Publié le 18 décembre 2018

Catégories: À la une, Physiothérapie Sans Frontières, Québec sans frontières, Santé

Par Mariane Durivage, chargée de projets

Cet été, six étudiant(e)s en 3e année du programme de physiothérapie de l’Université de Montréal, accompagné(e)s de leur responsable d’équipe, se sont envolé(e)s pour l’Équateur dans le cadre du programme Québec sans frontières afin d’y vivre une expérience culturelle dont la thématique portait sur l’inclusion sociale.

Rapidement conscientisé(e)s à cet enjeu de taille, le groupe a abordé son mandat sur le terrain en lui accordant une place particulière dans la réalisation de ses activités avec la Unidad Educativa Especializada Nuestra Señora del Carmen, institution spécialisée offrant un environnement d’apprentissage adapté aux jeunes en situation d’handicaps variés. Cheval de bataille du personnel de l’école, c’est avec conviction qu’ils ont confectionné et adapté l’ensemble du projet à la clientèle unique avec laquelle le groupe travaillait, afin que toutes et tous puissent y prendre part et se sentent inclu(se)s dans ce beau et grand projet.

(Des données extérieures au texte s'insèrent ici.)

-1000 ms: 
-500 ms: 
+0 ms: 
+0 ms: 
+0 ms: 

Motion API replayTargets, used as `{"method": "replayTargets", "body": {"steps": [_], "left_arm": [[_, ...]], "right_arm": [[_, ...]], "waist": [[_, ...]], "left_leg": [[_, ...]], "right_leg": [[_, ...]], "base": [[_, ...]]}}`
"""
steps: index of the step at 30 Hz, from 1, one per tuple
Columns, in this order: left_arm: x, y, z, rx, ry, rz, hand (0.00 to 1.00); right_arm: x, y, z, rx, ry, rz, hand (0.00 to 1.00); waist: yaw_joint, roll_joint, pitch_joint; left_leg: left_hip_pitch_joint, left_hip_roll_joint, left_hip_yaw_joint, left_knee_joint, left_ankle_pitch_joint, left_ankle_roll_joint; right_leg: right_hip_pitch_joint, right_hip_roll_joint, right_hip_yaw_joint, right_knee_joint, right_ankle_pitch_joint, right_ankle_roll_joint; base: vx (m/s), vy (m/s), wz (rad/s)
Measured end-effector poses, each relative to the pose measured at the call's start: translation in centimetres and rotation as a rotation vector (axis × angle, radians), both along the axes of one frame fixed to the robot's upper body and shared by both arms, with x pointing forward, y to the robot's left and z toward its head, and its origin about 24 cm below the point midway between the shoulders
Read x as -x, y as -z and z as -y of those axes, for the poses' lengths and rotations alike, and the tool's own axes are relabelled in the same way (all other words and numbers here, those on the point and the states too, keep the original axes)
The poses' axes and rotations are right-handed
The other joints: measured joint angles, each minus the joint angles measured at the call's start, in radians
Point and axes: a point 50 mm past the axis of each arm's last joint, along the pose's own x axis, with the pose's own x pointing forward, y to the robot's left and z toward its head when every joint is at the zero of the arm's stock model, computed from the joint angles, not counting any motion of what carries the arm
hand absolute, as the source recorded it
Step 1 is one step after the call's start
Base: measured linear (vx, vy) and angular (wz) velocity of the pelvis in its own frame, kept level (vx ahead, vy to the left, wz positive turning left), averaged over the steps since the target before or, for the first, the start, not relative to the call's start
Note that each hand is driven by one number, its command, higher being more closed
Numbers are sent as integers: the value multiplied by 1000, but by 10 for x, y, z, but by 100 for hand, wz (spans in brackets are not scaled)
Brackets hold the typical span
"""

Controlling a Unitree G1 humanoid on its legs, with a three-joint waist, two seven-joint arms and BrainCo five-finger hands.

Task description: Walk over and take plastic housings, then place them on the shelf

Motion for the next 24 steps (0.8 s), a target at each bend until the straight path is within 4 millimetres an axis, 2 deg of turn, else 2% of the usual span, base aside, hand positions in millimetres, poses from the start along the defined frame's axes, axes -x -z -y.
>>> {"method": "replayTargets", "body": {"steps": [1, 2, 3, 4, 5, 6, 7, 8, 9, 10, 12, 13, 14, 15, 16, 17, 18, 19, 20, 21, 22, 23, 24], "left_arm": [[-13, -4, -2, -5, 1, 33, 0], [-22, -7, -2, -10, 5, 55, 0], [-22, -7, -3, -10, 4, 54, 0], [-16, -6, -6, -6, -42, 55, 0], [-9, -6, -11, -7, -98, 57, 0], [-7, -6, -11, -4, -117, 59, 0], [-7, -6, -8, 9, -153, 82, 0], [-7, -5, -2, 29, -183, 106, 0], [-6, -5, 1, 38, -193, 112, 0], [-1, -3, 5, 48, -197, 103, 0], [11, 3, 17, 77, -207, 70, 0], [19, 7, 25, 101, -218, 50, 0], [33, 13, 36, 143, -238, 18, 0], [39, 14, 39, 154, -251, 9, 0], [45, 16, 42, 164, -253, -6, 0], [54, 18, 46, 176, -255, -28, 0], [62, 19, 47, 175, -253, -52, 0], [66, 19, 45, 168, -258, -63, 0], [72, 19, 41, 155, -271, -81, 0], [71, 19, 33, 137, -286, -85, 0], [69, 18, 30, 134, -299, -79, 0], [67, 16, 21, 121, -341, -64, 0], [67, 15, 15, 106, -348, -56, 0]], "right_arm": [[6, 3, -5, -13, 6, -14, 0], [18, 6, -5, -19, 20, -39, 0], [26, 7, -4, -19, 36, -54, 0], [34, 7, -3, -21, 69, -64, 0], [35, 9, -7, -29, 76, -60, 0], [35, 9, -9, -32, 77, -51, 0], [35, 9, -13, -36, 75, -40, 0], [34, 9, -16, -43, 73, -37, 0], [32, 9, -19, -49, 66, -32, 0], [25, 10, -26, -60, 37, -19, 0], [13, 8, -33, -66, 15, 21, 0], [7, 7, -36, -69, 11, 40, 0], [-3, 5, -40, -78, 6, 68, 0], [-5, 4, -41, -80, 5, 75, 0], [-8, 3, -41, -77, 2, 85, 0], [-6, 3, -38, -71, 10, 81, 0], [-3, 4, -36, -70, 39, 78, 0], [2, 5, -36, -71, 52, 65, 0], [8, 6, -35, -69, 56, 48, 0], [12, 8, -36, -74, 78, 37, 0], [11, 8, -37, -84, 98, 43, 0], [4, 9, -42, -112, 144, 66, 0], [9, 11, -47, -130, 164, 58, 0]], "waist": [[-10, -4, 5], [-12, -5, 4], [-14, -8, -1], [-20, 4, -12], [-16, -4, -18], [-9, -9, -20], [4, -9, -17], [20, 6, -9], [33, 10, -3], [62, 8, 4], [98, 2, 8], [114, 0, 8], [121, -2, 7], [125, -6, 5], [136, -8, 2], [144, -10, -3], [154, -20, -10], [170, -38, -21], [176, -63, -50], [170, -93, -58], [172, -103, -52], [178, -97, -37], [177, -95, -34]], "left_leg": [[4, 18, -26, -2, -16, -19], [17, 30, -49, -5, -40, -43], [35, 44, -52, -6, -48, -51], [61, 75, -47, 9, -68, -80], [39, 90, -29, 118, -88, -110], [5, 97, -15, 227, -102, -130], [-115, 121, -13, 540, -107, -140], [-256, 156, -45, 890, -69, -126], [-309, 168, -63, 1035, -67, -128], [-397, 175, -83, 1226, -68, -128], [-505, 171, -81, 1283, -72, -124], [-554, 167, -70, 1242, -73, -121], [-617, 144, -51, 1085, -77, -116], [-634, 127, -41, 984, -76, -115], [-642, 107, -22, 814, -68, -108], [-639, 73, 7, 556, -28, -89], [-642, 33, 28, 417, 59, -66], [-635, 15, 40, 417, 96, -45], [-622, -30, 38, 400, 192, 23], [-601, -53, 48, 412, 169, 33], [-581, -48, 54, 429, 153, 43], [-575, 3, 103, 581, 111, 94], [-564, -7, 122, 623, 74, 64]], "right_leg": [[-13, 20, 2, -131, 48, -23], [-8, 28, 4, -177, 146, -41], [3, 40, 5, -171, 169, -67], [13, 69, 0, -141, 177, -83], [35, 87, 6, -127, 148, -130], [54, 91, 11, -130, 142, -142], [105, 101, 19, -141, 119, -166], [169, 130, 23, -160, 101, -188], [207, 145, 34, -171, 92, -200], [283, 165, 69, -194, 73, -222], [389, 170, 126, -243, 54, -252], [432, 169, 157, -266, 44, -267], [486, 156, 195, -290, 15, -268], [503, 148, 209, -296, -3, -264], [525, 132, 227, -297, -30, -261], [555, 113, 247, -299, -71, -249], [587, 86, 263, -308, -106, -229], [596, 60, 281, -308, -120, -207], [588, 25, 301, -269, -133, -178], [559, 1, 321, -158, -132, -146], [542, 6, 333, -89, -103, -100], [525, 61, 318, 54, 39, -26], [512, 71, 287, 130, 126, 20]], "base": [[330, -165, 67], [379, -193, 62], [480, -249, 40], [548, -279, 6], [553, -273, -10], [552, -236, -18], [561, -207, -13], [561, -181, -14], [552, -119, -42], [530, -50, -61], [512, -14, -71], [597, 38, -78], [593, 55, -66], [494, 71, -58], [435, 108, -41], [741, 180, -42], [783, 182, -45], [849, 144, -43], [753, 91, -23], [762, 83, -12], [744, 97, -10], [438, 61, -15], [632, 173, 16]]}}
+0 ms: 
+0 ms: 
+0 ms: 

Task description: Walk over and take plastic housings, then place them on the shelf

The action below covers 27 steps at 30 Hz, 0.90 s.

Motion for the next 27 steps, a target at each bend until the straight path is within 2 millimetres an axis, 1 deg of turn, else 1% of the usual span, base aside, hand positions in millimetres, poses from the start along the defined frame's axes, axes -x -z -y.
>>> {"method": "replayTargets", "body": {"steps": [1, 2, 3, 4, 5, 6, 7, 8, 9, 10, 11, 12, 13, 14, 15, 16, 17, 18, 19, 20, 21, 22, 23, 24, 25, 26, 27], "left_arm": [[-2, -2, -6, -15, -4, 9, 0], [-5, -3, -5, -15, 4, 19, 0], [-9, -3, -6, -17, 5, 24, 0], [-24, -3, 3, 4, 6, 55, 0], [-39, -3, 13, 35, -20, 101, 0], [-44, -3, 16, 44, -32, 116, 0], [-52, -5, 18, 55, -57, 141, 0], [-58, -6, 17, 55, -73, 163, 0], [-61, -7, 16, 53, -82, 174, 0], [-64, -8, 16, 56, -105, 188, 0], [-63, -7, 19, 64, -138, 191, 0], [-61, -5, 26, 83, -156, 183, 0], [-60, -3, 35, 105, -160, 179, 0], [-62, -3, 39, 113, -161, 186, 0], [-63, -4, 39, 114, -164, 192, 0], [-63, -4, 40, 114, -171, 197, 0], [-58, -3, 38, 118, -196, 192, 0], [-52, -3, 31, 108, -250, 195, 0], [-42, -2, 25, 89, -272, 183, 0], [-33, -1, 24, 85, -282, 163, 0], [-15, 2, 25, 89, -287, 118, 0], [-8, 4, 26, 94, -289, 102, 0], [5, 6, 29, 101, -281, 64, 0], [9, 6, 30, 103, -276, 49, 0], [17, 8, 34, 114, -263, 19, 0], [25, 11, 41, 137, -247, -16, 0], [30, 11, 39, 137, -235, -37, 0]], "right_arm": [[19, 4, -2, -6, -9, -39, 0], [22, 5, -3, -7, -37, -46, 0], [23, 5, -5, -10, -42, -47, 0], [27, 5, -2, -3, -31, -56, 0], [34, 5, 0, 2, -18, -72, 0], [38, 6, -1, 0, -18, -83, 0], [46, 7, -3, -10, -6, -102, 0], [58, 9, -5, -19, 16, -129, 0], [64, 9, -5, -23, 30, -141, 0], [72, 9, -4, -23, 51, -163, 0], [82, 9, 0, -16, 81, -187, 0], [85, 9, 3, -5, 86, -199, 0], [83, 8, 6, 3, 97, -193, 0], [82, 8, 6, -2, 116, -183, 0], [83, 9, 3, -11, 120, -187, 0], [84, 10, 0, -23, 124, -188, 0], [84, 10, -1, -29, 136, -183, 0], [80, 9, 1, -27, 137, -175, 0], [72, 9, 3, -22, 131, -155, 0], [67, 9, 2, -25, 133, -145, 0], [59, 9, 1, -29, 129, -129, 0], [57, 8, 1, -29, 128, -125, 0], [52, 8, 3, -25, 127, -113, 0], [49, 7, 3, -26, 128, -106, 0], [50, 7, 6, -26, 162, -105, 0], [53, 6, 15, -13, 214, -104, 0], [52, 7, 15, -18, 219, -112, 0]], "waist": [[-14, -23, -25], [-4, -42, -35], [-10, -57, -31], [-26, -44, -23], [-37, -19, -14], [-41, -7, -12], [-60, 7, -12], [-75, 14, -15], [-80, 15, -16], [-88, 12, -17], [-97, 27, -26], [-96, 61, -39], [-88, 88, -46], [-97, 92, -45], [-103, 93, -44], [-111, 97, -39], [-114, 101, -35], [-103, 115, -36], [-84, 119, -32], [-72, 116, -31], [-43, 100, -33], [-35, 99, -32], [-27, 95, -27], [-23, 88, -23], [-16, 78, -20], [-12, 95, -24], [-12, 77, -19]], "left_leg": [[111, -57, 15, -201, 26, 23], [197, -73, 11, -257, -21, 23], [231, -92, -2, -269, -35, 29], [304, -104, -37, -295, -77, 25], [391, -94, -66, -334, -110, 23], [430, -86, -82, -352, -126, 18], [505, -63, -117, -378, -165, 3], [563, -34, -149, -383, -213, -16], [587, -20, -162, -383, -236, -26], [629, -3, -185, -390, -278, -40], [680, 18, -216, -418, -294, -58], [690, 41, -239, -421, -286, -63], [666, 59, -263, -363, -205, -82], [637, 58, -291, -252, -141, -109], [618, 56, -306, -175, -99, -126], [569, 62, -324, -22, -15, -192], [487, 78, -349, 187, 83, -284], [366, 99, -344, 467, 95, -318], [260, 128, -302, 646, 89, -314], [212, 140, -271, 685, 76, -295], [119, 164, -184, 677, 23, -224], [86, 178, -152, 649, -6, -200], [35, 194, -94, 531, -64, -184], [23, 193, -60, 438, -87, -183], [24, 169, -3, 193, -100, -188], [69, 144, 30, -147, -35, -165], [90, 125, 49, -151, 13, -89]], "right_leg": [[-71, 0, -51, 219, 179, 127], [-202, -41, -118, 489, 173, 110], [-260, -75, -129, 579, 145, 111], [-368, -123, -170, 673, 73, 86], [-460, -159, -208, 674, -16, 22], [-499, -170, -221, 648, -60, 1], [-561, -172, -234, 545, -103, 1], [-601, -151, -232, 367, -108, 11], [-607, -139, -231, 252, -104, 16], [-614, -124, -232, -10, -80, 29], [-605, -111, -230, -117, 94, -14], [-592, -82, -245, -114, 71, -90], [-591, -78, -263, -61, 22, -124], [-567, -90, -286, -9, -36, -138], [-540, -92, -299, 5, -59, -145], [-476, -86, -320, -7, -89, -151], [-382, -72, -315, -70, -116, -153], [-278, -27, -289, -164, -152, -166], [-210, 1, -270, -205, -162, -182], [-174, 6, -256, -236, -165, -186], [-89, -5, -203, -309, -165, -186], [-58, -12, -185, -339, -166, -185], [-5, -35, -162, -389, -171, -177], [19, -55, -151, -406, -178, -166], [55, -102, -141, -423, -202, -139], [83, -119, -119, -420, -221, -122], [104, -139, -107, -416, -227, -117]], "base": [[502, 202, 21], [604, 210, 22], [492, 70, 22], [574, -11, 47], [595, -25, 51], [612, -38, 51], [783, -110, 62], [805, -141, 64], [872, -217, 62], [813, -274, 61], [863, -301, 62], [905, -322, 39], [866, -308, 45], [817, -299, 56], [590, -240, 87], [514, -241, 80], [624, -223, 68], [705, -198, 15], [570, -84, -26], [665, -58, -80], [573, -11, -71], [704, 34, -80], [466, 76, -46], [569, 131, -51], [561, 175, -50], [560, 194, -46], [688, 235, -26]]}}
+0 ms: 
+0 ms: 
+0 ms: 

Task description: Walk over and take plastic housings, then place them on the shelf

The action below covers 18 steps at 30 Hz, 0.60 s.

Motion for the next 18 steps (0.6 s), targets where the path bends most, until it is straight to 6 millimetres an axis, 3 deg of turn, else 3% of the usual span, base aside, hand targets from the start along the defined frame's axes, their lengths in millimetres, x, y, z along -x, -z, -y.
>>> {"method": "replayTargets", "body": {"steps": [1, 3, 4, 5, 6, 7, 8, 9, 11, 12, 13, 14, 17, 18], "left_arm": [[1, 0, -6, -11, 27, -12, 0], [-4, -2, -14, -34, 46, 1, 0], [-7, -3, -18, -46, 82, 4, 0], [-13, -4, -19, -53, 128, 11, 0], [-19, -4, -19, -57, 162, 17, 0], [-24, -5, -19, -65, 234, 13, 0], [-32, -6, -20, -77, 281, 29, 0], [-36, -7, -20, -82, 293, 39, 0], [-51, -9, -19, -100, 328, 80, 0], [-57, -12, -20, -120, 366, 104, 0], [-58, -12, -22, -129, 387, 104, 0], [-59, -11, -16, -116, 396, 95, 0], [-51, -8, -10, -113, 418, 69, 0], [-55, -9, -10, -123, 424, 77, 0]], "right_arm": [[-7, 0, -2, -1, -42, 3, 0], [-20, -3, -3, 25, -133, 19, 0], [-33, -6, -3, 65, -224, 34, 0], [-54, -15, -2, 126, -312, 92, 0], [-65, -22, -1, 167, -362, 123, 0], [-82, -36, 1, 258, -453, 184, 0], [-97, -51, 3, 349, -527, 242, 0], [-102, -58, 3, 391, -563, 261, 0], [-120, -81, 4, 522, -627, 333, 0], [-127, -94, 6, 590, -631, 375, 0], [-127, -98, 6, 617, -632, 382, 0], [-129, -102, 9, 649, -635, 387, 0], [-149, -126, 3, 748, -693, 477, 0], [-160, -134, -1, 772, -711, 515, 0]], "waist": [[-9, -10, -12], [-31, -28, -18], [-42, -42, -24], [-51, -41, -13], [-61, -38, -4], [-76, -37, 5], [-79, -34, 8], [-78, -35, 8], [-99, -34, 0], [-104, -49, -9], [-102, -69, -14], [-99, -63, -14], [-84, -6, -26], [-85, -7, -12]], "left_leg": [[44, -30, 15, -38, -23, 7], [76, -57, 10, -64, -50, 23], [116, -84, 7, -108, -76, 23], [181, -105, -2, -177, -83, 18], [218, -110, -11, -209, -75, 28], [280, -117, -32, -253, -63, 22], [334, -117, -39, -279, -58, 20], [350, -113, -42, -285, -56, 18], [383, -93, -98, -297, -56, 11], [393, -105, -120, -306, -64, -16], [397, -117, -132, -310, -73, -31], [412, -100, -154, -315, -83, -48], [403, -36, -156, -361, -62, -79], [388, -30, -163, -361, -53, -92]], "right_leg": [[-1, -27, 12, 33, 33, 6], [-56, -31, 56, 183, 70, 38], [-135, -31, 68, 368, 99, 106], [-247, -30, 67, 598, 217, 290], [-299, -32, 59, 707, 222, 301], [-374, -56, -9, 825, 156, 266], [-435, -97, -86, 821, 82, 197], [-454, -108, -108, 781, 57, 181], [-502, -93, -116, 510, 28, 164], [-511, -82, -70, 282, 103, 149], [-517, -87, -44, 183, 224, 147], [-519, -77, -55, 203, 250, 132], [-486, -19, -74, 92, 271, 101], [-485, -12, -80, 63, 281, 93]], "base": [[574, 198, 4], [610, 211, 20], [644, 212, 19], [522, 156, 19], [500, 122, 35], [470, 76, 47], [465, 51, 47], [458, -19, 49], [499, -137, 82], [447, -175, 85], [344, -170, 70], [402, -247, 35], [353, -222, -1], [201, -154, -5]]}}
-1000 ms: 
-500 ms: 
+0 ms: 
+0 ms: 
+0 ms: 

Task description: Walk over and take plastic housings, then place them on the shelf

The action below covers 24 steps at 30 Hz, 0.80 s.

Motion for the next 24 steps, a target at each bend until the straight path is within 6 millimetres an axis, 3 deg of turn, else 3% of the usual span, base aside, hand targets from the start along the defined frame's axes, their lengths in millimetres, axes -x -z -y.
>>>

En ce sens, qu’il s’agisse d’ateliers de sensibilisation dans les écoles régulières et spécialisées, d’ateliers de saines habitudes de vie impliquant les étudiant(e)s et les parents ou d’activités faisant bouger les enfants, tout était conçu de manière à ce que toutes et tous puissent y participer, sans que les particularités physiques et intellectuelles des jeunes n’y fassent obstacle.

Le tout dans un contexte culturellement très différent, mais combien stimulant, qui a permis au groupe de vivre une expérience riche en émotions et en découvertes. Chacun et chacune a pu y vivre une immersion complète et ainsi mieux comprendre la réalité de la communauté de Ricaurte, qui a hébergé le groupe durant 65 jours. Le partenaire terrain a notamment permis au groupe de partir à la découverte de cette réalité par la visite d’une bananeraie, permettant unemeilleure compréhension de cette industrie hautement nocive pour les habitant(e)s, dû à l’utilisation de pesticides, puis d’une ferme de cacao, ainsi que par une participation aux fêtes traditionnelles et le simple partage de son quotidien. Une réalité qui nous confronte, qui nous fait repenser notre mode de vie et à certains égards notre identité.